Note: Metrics returned from the list_metrics table will exist when populated by a 'put_metric_data' call. This means, if a data point for a metric is not put into the system, the metric will not show up in the list of metrics from list_metrics. In particular, if an instance is running, with monitoring "disabled", the system metrics, such as AWS/EC2 CPUUtilization for the given instanceId will not show up in the list metrics result list. In addition, metrics will be aware of the last time a value was put in under 'put metric data' as a last_update_time for a metric.
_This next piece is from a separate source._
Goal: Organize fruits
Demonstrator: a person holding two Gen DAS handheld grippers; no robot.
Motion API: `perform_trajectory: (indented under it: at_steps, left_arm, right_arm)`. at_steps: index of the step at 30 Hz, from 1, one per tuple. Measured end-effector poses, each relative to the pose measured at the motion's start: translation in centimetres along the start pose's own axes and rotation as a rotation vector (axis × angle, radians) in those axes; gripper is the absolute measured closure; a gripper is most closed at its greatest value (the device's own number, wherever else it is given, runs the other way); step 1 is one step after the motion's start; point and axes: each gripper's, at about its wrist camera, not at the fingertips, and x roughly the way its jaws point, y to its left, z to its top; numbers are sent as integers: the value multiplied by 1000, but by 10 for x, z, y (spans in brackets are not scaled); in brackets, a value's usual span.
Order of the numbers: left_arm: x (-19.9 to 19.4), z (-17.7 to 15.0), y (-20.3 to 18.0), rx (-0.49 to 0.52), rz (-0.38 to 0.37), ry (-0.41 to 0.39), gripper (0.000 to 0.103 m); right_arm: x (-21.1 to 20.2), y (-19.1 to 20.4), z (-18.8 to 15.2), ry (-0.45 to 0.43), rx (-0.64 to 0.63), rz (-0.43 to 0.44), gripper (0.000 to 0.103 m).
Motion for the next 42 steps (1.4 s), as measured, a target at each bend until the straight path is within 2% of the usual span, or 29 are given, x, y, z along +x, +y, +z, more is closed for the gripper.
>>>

If two weeks have passed since any value for a metric has been put in, it will be removed from the list_metrics table.

Alarms

The Alarm Entity represents alarms in the system. Alarms are associated with a metric, so have most of the fields associated with it. AlarmEntity extends AbstractPersistentWithDimensions so in addition to the dimension fields, alarms are stored in the table alarms and have the following fields.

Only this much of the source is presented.